大人オリジナル小説

Re: 椅子取りゲーム ( No.5 )
日時: 2012/11/16 08:42
名前: 小説馬子  


「ごめんね、みき。聞こえちゃった〜?
友達だから言いたいことは言わないとね。
溜め込んじゃうと、後が辛いよ?」

結菜がこちらをまっすぐ見て、薄笑いを浮かべる。

私は何を言えばいいの……。私は小学校のころからいじめられてたから、友達付き合いがわからない。
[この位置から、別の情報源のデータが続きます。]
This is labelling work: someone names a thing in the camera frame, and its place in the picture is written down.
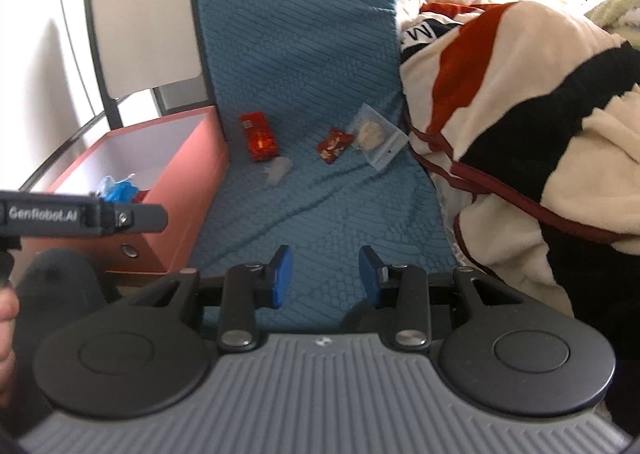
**multicolored blanket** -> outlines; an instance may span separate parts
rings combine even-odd
[[[640,52],[535,2],[425,4],[401,52],[465,256],[640,358]]]

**gray ribbed plate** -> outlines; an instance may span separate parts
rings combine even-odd
[[[272,335],[223,357],[167,411],[113,423],[57,412],[21,444],[31,454],[599,454],[629,444],[590,412],[526,423],[477,410],[427,358],[391,351],[377,335],[327,338]]]

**blue plastic wrapper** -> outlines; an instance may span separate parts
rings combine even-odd
[[[132,178],[133,174],[120,181],[115,181],[111,176],[104,177],[98,186],[98,196],[109,203],[131,203],[140,191],[133,185]]]

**clear plastic bag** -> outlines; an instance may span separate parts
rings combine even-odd
[[[368,104],[360,107],[347,127],[347,133],[355,135],[352,146],[363,152],[376,171],[388,166],[409,141],[407,135]]]

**red candy wrapper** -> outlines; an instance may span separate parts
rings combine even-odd
[[[273,135],[264,113],[256,111],[240,115],[240,123],[253,161],[271,160],[271,158],[280,156],[276,137]]]
[[[353,135],[344,133],[340,129],[331,127],[329,136],[318,144],[316,149],[320,153],[320,157],[326,163],[334,163],[334,161],[349,147],[356,139]]]

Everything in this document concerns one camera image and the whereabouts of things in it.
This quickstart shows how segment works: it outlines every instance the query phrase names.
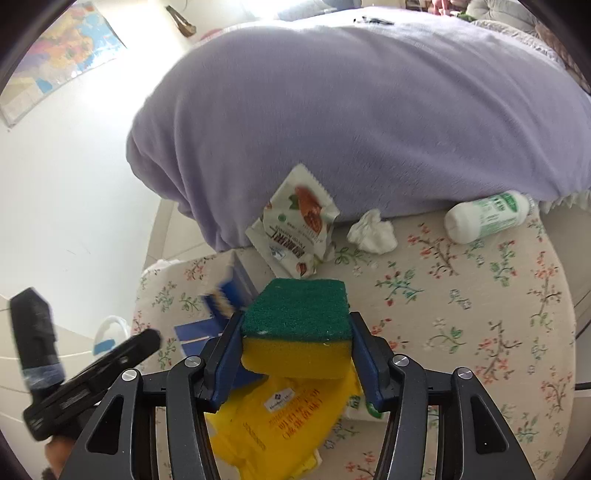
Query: food packet
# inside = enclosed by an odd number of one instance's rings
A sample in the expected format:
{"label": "food packet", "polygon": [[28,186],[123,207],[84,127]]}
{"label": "food packet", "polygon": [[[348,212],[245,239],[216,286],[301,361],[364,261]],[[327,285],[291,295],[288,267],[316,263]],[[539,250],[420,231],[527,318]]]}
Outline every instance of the food packet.
{"label": "food packet", "polygon": [[277,277],[304,278],[328,260],[333,199],[303,165],[296,165],[246,235]]}
{"label": "food packet", "polygon": [[213,453],[237,467],[241,480],[287,480],[309,473],[318,463],[316,448],[353,394],[359,391],[352,367],[337,380],[269,377],[237,403],[208,416],[216,430]]}

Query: tiled floor
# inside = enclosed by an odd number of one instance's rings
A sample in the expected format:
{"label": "tiled floor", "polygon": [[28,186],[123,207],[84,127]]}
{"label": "tiled floor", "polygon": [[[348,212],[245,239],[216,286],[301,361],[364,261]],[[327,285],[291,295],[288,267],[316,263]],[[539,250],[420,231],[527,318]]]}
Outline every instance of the tiled floor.
{"label": "tiled floor", "polygon": [[177,204],[162,200],[148,246],[145,267],[159,258],[192,260],[215,253],[201,234],[197,222],[177,210]]}

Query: lavender fleece blanket
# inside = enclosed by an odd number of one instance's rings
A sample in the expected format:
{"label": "lavender fleece blanket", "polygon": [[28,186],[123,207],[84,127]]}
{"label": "lavender fleece blanket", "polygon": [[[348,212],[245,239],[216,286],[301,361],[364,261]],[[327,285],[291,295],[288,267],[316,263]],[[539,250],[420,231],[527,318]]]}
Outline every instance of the lavender fleece blanket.
{"label": "lavender fleece blanket", "polygon": [[353,12],[394,25],[229,31],[180,60],[138,112],[133,172],[209,245],[249,245],[246,227],[298,163],[344,221],[591,187],[591,102],[558,65],[461,20]]}

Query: yellow sponge
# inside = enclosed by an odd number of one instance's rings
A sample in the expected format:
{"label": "yellow sponge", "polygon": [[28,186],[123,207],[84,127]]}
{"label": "yellow sponge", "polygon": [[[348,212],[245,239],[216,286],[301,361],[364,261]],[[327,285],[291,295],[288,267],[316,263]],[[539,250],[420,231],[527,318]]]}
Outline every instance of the yellow sponge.
{"label": "yellow sponge", "polygon": [[287,378],[342,378],[351,363],[351,341],[311,343],[242,339],[247,370]]}
{"label": "yellow sponge", "polygon": [[345,285],[277,278],[245,313],[242,364],[287,378],[342,378],[351,362]]}

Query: hand
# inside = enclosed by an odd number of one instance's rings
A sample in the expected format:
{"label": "hand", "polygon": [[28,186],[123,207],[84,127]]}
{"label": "hand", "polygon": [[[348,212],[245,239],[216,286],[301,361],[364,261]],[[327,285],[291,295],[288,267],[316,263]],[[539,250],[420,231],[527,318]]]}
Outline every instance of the hand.
{"label": "hand", "polygon": [[75,441],[67,437],[54,436],[51,441],[45,445],[45,457],[49,461],[51,470],[56,478],[59,478],[61,471],[66,464],[74,448]]}

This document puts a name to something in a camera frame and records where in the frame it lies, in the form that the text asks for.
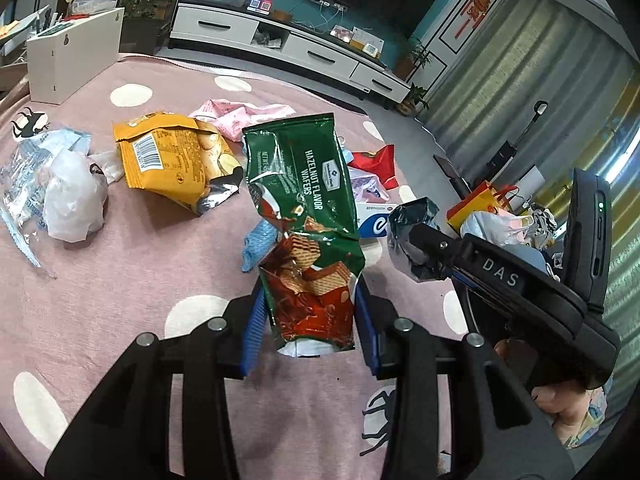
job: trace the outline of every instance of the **blue and white box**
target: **blue and white box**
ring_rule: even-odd
[[[360,238],[380,238],[386,236],[386,226],[390,213],[398,204],[370,204],[356,202],[358,234]]]

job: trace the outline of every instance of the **yellow snack bag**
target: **yellow snack bag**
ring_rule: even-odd
[[[244,176],[215,126],[154,112],[113,125],[127,185],[203,214],[238,192]]]

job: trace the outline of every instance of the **black planter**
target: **black planter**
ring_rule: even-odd
[[[124,18],[120,33],[120,51],[148,54],[158,49],[158,36],[164,20],[157,18]]]

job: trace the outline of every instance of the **teal wall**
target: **teal wall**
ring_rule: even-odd
[[[415,29],[414,36],[416,38],[421,38],[424,35],[448,1],[449,0],[436,0],[433,3]],[[291,12],[295,21],[305,22],[305,25],[314,25],[316,26],[316,30],[320,31],[331,30],[334,25],[341,25],[346,28],[352,28],[354,26],[370,28],[369,32],[371,34],[385,40],[381,60],[391,67],[395,64],[398,56],[402,54],[402,50],[406,44],[406,40],[402,34],[393,30],[393,28],[386,23],[379,22],[374,17],[367,16],[354,7],[349,8],[347,12],[344,13],[344,16],[338,13],[337,16],[329,21],[328,25],[325,25],[324,18],[329,20],[335,13],[336,9],[333,7],[323,8],[321,16],[318,4],[313,3],[311,0],[273,0],[273,6],[275,9]]]

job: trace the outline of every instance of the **potted plant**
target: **potted plant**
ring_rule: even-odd
[[[152,56],[158,36],[170,13],[173,0],[121,0],[124,20],[120,34],[120,51]]]
[[[396,105],[396,111],[400,115],[414,116],[417,111],[415,107],[418,103],[422,103],[424,108],[428,110],[429,105],[427,104],[427,101],[424,100],[425,95],[427,95],[427,91],[424,88],[411,83],[409,93],[401,103]]]
[[[425,63],[431,63],[427,47],[419,40],[411,38],[407,43],[404,56],[400,57],[396,63],[394,74],[403,81],[407,81]]]

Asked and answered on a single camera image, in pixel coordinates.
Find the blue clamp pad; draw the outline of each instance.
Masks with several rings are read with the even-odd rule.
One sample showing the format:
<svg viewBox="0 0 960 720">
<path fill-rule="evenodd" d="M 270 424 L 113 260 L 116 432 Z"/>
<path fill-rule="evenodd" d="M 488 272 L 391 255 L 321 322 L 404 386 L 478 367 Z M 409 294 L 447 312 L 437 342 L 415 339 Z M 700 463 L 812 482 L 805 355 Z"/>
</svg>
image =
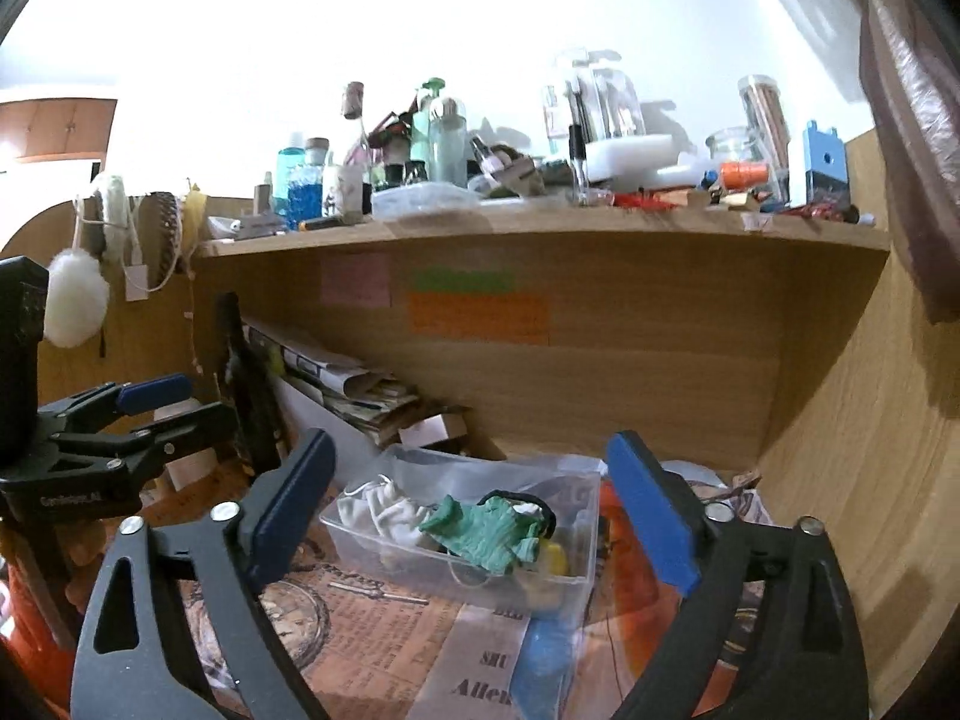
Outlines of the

ここでうまいこと言えばこの空気を脱出できるかもしれない、しれないけど……

「信じられない。陰で友達の悪口を言うなんて……。
あなた達、ほんっと最低。」

そんな言葉が、気付けば出ていた。

「みき!あんたこそサイテー。」
「友達を最低呼ばわりする人こそ最低じゃん。」

「うるさい、結菜、千里。私はさっきあなた達に傷つけられたのは紛れも無い事実。
どうなのよ、みさき!」

「えっ?何のこと?みさき、何もしてないよ。
みさき何かした?」

みさきの隣で結菜達がくすくす笑う。
しらを切るつもりなの?

「私と一緒にいたくない、って言ってたじゃない。」

「えー?みさきそんなこと言ったっけ?
言ってたとしても、これくらいのことでそんなにキレなくてもいいんじゃない?」

三咲は隣にいる二人の顔を見る。
二人は何の躊躇いもなく首を横にふった。

「そうだよ。みさきの言う通り。
こんなことでもめてたら、女子校生活できないよ?」

千里が笑う。楽しそうに。

他の生徒の声が聞こえてきた。もうすぐ、私達以外の人達も来てしまう。

「わかった、みき。そんなに言うなら、みさき達に証拠見せてよ。」

証拠なんてあるわけない。テープレコーダーで録音してるわけでもあるまいし……

「みき、ほら早く見せてよ。」

「みき〜。もしかしてないのかなー?」
「ゆいな、だめだよ。これ以上追い詰めちゃ、自殺しちゃうかもよ。みきちゃんは淋しがり屋さんだからねー。」

カツカツとハイヒールが床を叩く音が聞こえた。先生だ。

続いて、ざわざわと生徒の声。

「先生きちゃったー。みさき、成績は下げたくないから授業の準備するね。」

そう言って三咲がロッカーへ去ると、結菜と千里もどっかへ行ってしまった。

そして間をはかったように、先生が教室に入ってきてこの始まりの朝休みは終わった。